Rekomendowane odpowiedzi

e tam na 3 grosze do gier R* spoko albo na PPE, no ale jak się nie czujesz na siłąch to luz :) No ale ja uważasz, że "Krukowi" też byś czyścił buty to okej :)

 

Żeby nie było to ostatnio skończyłem Uncharted na Vitę, dla mnie chyba najlepsza część, bo było tam najwięcej eksploracji ze wszystkich Drejków, największe levele, znacznie więcej do robienia (więcej znajdziek, śledztwa, zagadki), audio także najlepsze, szczególnie muza, a oprawa na małym Ledowym ekraniku kopała dupę. Ogólnie polecam każdemu 9/10 lajtowo.

 

 

edit: o nie Laionel też tego chce, to ja już nie hehe :)

Edytowane przez balon1984
Odnośnik do komentarza

@Zwyrol na czym grasz w te Residenty, na kompie?

 

sorry za offtop

 

Na Gacku mam od 0 do 4. RE2 i RE3 na tej konsoli są to do teraz najlepiej wyglądające porty, głównie dzięki trochę wyższej rozdzielczości i filtrom, dzięki którym postaci nie straszą typowo PSX-owymi teksturami. Z drugiej strony jak na PSX-a to i tak do dzisiaj jedne z najładniejszych gier, które bronią się tłami. Gry w pełnym 3D (np Silent Hill) nie miały tyle szczęścia i lepiej tego dzisiaj nie oglądać. ;]

 

Btw w RE2 jest jednak auto aim, wystarczyło w opcjach zmienić typ sterowania. :woot:

Odnośnik do komentarza

Dead Island - wesoła rzeźna, z technicznymi i fizycznymi potworkami na które można przymknąć oko. Na plus klimat, modyfikacja broni, liczba misji, czas gry (27 godzin u mnie), zróżnicowany krajobraz z piękną wyspą.
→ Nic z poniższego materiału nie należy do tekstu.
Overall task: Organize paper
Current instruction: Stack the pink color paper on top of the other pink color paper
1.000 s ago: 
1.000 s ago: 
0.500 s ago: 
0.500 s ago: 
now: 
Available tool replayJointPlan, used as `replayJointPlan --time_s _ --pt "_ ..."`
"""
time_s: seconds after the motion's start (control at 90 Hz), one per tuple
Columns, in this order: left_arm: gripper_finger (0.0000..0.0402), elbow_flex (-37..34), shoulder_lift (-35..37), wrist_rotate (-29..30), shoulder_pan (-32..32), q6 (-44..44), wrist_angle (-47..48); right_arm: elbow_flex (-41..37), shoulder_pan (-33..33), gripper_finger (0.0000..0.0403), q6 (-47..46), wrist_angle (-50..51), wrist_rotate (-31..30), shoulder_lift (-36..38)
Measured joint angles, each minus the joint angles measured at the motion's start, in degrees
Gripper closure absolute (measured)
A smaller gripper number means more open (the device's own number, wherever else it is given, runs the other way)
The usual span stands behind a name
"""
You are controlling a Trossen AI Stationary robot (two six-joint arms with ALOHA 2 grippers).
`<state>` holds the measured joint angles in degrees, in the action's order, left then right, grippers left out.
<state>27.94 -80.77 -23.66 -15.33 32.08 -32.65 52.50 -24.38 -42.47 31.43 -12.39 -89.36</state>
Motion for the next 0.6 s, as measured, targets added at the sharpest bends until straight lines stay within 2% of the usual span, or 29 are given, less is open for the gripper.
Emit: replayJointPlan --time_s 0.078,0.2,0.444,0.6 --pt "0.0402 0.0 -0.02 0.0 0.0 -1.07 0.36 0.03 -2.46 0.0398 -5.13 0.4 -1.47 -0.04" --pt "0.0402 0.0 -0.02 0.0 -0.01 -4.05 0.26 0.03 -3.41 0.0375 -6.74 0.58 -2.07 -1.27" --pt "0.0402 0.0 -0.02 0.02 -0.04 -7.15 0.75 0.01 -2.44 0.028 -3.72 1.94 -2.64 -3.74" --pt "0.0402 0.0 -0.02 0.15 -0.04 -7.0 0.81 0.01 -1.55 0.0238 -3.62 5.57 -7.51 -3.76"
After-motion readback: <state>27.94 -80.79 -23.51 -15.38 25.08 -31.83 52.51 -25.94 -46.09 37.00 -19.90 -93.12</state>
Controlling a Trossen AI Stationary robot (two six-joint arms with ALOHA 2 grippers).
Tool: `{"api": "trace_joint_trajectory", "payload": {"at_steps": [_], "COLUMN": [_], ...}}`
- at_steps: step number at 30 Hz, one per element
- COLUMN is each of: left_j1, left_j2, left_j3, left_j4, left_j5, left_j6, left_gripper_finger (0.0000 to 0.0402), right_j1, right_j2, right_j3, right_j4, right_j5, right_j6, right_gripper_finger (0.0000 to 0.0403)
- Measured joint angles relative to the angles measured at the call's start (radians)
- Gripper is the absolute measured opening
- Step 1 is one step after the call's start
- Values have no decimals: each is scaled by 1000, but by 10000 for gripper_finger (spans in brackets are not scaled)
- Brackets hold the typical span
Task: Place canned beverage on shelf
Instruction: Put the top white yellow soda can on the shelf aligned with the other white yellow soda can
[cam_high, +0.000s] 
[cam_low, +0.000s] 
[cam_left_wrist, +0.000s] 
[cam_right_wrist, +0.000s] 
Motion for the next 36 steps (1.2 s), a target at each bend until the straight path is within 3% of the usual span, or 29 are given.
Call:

Na minus jazda samochodem. Często zdarzyło zaczepić mi się o krzaczek czy inną pierdołę. Czasami nawet niewidoczną. System walki też zawodził raz po raz.

 

Kiepski ze mnie recenzent więc podliczając wszystkie "za" i wszystkie "przeciw" werdykt jest następujący: bardzo dobra gierka warta sprawdzenia(to na pewno).

Odnośnik do komentarza

Alpha Protocol zakończone, grałem nie oglądając się za siebie i nie próbując bawić się wyborami. Dość oklepana historia, ale gra posiada mocny syndrom kolejnych drzwi, przez co bardzo ją polecam. Najważniejsze w niej to przebić się przez początek, później jest tylko z górki.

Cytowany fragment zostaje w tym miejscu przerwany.